When the input is at about -4.5V there will be about 4.5V across Re and about -4.5V across the load. At that point there will be zero emitter current flowing through the transistor, making the base go any more negative will not affect the output voltage as the transistor current is already zero and cannot go negative. This is where you will see clipping.

In the positive direction, clipping does not occur because the transistor can keep increasing its current if the base goes more positive until the emitter reaches the positive supply rail.

If you replace Re with a current source its current will stay the same even as the voltage goes progressively more negative, clipping will still occur however at the point where the current through the transistor is zero.

To ensure that does not occur the current source must be great enough to maintain the intended voltage across the load (eg if you wish to get +/- 8V at the load the current source must be at least 2 Amps = 8/Re).

The normal way to achieve negative swing as well as positive is to add a second transistor arranged to drive the signal negative (eg a PNP transistor emitter follower). Re is then not required.

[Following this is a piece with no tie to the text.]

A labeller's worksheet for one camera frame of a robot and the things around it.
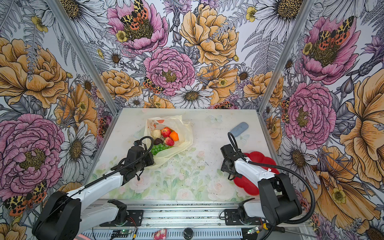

Most designs bias the transistors such they are just slightly conducting with zero input to create what is called a Class B output stage (to be more exact it is class AB).

Class B/AB also has the great advantage of being much more efficient as well as having a dramatically lower quiescent current.

The best efficiency for a resistively loaded output stage as you have shown is in the region of 12-15% while a class AB can be up to ~78% efficient.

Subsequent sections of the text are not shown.